I spend a lot of time working with recent graduates in the course of my Clark Kent day job. And I’ve noticed that a lot of them seem apologetic or insecure about their majors, especially when those majors don’t relate directly to the assigned task.
Just the other day, I was getting sloppy with my speech in a one-on-one meeting with a mentee, using too many unnecessary bits of industry jargon. “I’m so sorry,” she said, “but could you please explain what that means? I love marketing, but I only found that out about myself once I started doing internships in my senior year. It was too late to change my major, so I’m really behind.”
It kinda broke my heart! (And was totally my bad.
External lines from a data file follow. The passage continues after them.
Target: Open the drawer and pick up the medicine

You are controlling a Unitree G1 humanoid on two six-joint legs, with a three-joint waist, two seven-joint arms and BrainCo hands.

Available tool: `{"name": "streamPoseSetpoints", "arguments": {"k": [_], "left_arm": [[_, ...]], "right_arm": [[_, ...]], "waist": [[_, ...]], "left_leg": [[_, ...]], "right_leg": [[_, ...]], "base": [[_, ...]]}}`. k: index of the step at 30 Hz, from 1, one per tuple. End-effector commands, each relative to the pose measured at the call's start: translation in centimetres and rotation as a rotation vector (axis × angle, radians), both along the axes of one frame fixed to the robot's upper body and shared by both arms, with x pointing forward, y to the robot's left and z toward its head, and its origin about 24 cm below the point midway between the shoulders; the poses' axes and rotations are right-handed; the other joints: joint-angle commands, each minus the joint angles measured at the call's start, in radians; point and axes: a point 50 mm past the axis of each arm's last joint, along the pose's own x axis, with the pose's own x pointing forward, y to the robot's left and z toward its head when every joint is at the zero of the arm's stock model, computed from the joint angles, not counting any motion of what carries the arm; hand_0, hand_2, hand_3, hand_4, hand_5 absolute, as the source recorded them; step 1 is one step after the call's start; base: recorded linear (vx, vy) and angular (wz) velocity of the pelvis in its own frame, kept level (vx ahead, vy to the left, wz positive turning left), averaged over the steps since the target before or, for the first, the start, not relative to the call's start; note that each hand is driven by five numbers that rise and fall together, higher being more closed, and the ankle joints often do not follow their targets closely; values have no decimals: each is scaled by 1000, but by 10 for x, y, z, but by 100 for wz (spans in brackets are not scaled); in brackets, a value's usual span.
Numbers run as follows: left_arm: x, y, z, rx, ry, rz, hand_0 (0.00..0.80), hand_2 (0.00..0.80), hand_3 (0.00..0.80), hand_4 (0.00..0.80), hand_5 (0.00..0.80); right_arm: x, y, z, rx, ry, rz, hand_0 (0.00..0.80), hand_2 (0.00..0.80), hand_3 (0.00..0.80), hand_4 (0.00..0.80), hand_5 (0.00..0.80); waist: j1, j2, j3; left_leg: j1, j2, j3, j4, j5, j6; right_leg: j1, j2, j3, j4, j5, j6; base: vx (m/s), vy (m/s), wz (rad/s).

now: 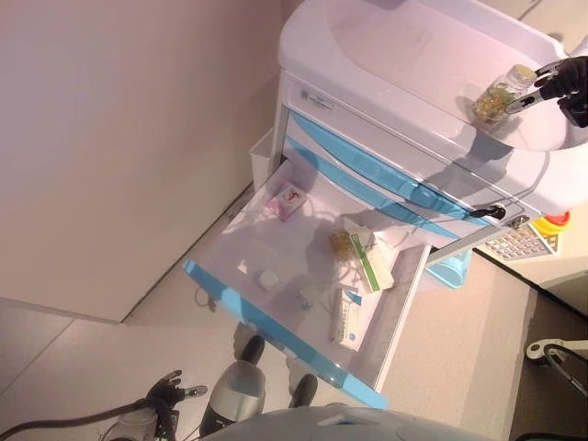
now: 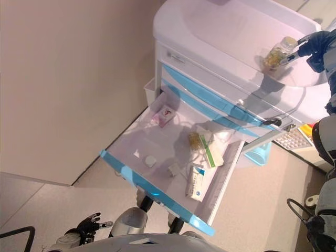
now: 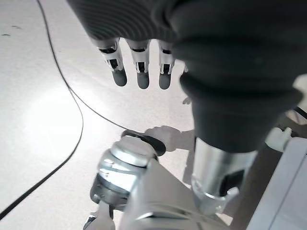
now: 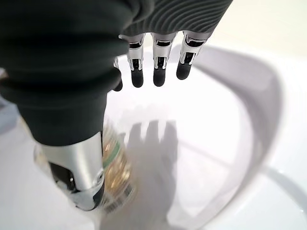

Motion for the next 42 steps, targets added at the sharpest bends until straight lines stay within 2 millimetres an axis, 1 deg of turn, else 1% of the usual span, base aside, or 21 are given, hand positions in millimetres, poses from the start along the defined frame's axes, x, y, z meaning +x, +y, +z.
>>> {"name": "streamPoseSetpoints", "arguments": {"k": [1,7,9,12,15,17,18,19,20,21,22,24,28,30,32,33,34,35,37,39,42], "left_arm": [[-15,14,2,39,54,-38,0,0,0,0,0],[-11,10,1,36,63,-61,0,0,0,0,0],[-10,9,1,36,70,-74,0,0,0,0,0],[-10,7,0,36,79,-91,0,0,0,0,0],[-10,1,-2,24,93,-124,0,0,0,0,0],[-12,-2,-4,16,101,-134,0,0,0,0,0],[-13,-4,-5,12,106,-140,0,0,0,0,0],[-15,-5,-6,9,108,-141,0,0,0,0,0],[-16,-8,-7,1,113,-150,0,0,0,0,0],[-16,-10,-8,-4,118,-158,0,0,0,0,0],[-16,-11,-8,-9,121,-163,0,0,0,0,0],[-13,-17,-9,-25,120,-164,0,0,0,0,0],[-8,-25,-12,-44,112,-146,0,0,0,0,0],[-3,-30,-12,-53,108,-147,0,0,0,0,0],[0,-34,-13,-60,104,-148,0,0,0,0,0],[4,-37,-13,-70,98,-144,0,0,0,0,0],[5,-38,-13,-73,101,-146,0,0,0,0,0],[7,-40,-14,-84,105,-145,0,0,0,0,0],[7,-45,-15,-106,112,-150,0,0,0,0,0],[7,-48,-16,-113,113,-168,0,0,0,0,0],[10,-51,-15,-127,105,-214,0,0,0,0,0]], "right_arm": [[-21,-15,41,-140,-44,-60,0,0,0,0,0],[-30,-23,49,-133,-79,-79,0,0,0,0,0],[-32,-25,52,-106,-111,-83,0,0,0,0,0],[-34,-26,54,-20,-193,-79,0,0,0,0,0],[-36,-26,66,14,-405,-74,0,0,0,0,0],[-39,-26,74,28,-598,-83,0,0,0,0,0],[-42,-25,78,63,-736,-101,0,0,0,0,0],[-44,-26,78,87,-790,-109,0,0,0,0,0],[-47,-27,76,117,-880,-120,0,0,0,0,0],[-49,-30,70,157,-929,-126,0,0,0,0,0],[-49,-32,61,190,-957,-129,0,0,0,0,0],[-46,-33,31,259,-995,-140,0,0,0,0,0],[-44,-33,-50,366,-968,-167,0,0,0,0,0],[-44,-26,-85,389,-949,-184,0,0,0,0,0],[-46,-19,-109,370,-927,-184,0,0,0,0,0],[-47,-11,-127,367,-912,-176,0,0,0,0,0],[-48,-9,-132,366,-903,-177,0,0,0,0,0],[-49,-3,-146,348,-878,-163,0,0,0,0,0],[-53,9,-169,312,-820,-133,0,0,0,0,0],[-56,16,-188,327,-761,-119,0,0,0,0,0],[-70,30,-233,329,-614,-90,0,0,0,0,0]], "waist": [[-27,-14,-70],[-65,-7,-93],[-78,-4,-102],[-94,1,-113],[-114,14,-122],[-127,25,-127],[-135,31,-130],[-140,35,-131],[-151,43,-133],[-159,50,-134],[-166,56,-134],[-188,74,-128],[-226,97,-114],[-243,107,-102],[-256,114,-85],[-270,121,-69],[-272,123,-65],[-281,127,-55],[-297,134,-41],[-306,139,-32],[-325,150,-17]], "left_leg": [[24,-24,75,47,-123,31],[31,-18,110,45,-131,30],[34,-18,120,45,-134,31],[39,-17,135,45,-138,30],[43,-16,153,45,-143,29],[45,-17,166,47,-148,29],[46,-17,173,49,-152,29],[47,-15,180,49,-155,28],[46,-15,185,50,-159,27],[46,-14,189,48,-159,27],[46,-13,194,46,-160,26],[45,-10,203,39,-159,26],[43,-3,227,32,-159,29],[35,0,243,37,-162,31],[25,1,255,44,-164,33],[15,1,264,48,-164,35],[11,2,268,50,-164,35],[5,2,272,52,-165,35],[-4,4,285,54,-165,35],[-11,6,293,57,-165,34],[-28,8,304,69,-165,35]], "right_leg": [[-72,-36,49,123,30,44],[-79,-35,72,118,34,47],[-79,-34,82,114,36,47],[-79,-32,93,108,39,47],[-81,-30,108,100,42,47],[-82,-27,119,93,44,48],[-83,-25,126,91,43,49],[-85,-24,130,91,42,50],[-88,-23,138,89,41,52],[-91,-21,144,89,40,52],[-94,-21,148,89,39,53],[-103,-19,161,92,37,54],[-119,-17,191,99,35,53],[-132,-18,202,106,34,53],[-146,-18,209,113,34,52],[-158,-18,215,115,36,52],[-162,-18,218,116,36,51],[-170,-16,221,116,38,51],[-179,-15,229,112,42,49],[-186,-14,233,110,44,48],[-202,-12,240,114,44,46]], "base": [[-35,-1,-16],[-51,-18,-18],[-48,-23,-21],[-44,-22,-25],[-58,-14,-26],[-50,-9,-18],[-40,-13,-33],[-48,-18,-37],[-46,-15,-34],[-50,-13,-26],[-61,-7,-24],[-72,3,-28],[-65,7,-31],[-88,-11,-38],[-117,-12,-45],[-120,-3,-32],[-120,1,-27],[-83,4,-23],[-66,2,-22],[-23,-2,-32],[-19,-11,-17]]}}
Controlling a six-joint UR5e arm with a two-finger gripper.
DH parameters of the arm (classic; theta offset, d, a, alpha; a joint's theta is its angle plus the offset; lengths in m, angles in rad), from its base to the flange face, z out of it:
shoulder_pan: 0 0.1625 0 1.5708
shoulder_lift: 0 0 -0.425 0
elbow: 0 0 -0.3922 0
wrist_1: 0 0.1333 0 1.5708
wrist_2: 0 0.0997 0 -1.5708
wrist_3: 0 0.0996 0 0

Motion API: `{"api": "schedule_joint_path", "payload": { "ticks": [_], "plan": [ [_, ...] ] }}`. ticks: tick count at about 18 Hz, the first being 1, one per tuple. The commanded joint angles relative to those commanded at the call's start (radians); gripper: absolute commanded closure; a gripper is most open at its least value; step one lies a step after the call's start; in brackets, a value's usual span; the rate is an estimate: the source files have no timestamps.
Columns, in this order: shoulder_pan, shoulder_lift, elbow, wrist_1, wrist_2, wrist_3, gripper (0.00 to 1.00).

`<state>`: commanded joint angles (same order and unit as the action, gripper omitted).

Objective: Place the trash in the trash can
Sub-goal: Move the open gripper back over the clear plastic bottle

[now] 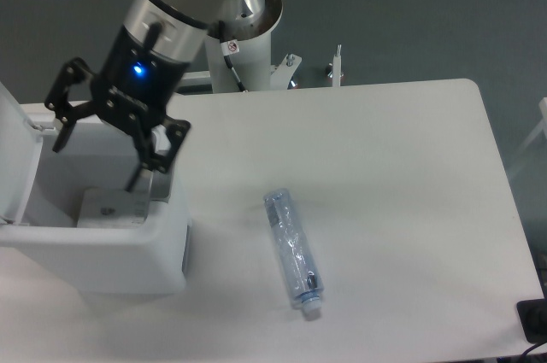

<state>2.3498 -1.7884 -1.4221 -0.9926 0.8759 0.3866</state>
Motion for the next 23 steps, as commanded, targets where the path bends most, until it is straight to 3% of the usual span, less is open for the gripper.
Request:
{"api": "schedule_joint_path", "payload": {
  "ticks": [4, 9, 13, 19, 23],
  "plan": [
    [0.097, -0.075, 0.029, 0.0, 0.005, 0.0, 0.0],
    [0.175, -0.135, 0.026, -0.006, 0.142, -0.005, 0.0],
    [0.174, -0.186, 0.008, -0.011, 0.267, -0.006, 0.0],
    [0.161, -0.281, 0.014, -0.032, 0.366, -0.005, 0.0],
    [0.134, -0.301, 0.0, -0.056, 0.413, -0.034, 0.0]
  ]
}}
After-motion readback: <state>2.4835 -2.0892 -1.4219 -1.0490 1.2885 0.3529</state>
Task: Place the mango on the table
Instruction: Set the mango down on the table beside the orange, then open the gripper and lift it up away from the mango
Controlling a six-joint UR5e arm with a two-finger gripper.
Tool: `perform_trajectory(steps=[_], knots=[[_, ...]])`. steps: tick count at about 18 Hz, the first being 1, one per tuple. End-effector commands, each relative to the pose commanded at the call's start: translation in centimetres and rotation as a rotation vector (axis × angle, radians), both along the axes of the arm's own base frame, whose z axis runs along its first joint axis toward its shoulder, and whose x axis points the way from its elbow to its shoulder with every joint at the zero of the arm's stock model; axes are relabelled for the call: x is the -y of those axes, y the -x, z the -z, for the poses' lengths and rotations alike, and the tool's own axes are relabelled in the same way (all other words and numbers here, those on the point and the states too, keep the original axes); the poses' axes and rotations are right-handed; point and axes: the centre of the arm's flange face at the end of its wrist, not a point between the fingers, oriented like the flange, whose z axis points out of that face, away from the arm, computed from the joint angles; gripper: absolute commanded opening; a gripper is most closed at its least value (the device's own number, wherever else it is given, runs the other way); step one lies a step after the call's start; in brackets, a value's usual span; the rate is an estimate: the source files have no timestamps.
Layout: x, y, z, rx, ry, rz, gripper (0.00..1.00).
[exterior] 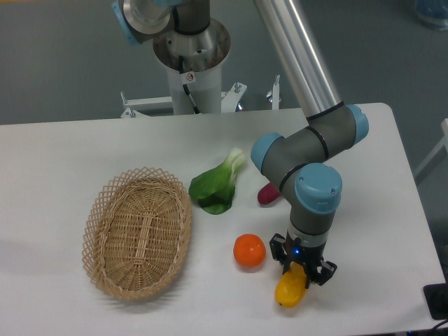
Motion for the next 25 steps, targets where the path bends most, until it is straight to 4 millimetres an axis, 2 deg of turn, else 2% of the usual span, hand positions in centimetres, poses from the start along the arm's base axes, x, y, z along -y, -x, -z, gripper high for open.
perform_trajectory(steps=[6,7,8,9,10,13,19,25], knots=[[-0.3,-0.4,0.1,0.001,0.001,0.006,0.57],[-0.3,-0.3,0.0,-0.002,-0.001,0.008,0.61],[-0.3,-0.3,-0.1,-0.003,-0.002,0.008,0.69],[-0.4,-0.2,-0.2,-0.005,-0.003,0.008,0.79],[-0.5,-0.1,-0.4,-0.009,-0.006,0.008,0.92],[-0.5,0.0,-0.7,-0.012,-0.009,0.003,1.00],[-0.4,-0.1,-1.9,-0.024,-0.019,0.003,1.00],[0.3,0.2,-5.1,-0.054,-0.033,0.000,1.00]])
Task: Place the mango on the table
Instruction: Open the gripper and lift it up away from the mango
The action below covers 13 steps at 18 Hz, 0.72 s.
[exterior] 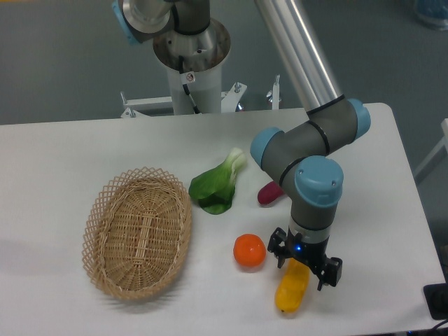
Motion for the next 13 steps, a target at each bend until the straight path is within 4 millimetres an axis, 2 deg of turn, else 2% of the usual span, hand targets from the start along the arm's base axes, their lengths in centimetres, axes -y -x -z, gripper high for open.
perform_trajectory(steps=[9,13], knots=[[5.6,0.3,-5.3,0.044,0.073,0.077,1.00],[10.2,1.2,-7.4,0.058,0.102,0.114,1.00]])
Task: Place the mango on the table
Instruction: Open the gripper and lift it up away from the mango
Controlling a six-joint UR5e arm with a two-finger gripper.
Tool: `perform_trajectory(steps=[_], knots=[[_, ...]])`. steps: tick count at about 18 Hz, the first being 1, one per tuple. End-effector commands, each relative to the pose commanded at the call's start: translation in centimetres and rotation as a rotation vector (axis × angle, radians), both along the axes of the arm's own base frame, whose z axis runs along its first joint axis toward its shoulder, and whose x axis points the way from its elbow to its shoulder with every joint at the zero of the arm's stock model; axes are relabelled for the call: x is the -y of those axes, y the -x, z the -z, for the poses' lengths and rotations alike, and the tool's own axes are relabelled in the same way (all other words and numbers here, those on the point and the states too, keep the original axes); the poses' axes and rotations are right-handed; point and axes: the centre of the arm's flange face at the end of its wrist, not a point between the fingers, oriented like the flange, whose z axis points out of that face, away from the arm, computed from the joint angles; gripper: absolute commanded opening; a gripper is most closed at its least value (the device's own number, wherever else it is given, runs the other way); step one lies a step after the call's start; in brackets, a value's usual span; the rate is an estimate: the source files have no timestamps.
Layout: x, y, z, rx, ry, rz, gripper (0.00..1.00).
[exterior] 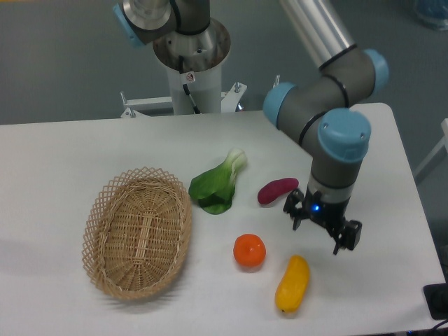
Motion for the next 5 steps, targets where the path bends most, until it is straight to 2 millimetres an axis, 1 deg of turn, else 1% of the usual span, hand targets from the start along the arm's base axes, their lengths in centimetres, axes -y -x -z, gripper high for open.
perform_trajectory(steps=[1,3,5], knots=[[1.2,0.3,-0.3,0.004,0.006,0.016,1.00],[2.7,0.5,-0.8,0.006,0.006,0.038,1.00],[3.6,0.6,0.1,0.019,0.010,0.045,1.00]])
I didn’t need to say “stakeholder feedback needs to be strategically leveraged against known best practices.” Not when I could’ve just said “clients are ignorant babies, ignore them whenever possible.”) There’s a learning curve for every new job, no matter how familiar you are with the industry. No reasonable person expects you to instantaneously intuit absolutely everything.
Remember your value
I think a lot of our readers could benefit from a healthy reminder that you bring great value to your job role just by being you, regardless of what you studied in school or learned in internships. In my observation, technical know-how and industry experience are far less important than the “soft skills” of managing people, priorities, time, data, and (most importantly) yourself.
Piggy and I have our own observations, but they’re based on the narrow experiences we’ve lived or observed firsthand. So I thought I’d float this discussion in our Patreon community. I asked donors for their insights into skills and habits they learned in their majors, and how it serves them in the job role they perform today. And like the dedicated employees of the United States Postal Service, they delivered!
The best advice comes from real, lived experiences—and the more diverse, the better. Here’s hoping this advice will inspire younger readers who are still deciding on this issue. But also, those more established folks who may be questioning the feasibility of a major career shift.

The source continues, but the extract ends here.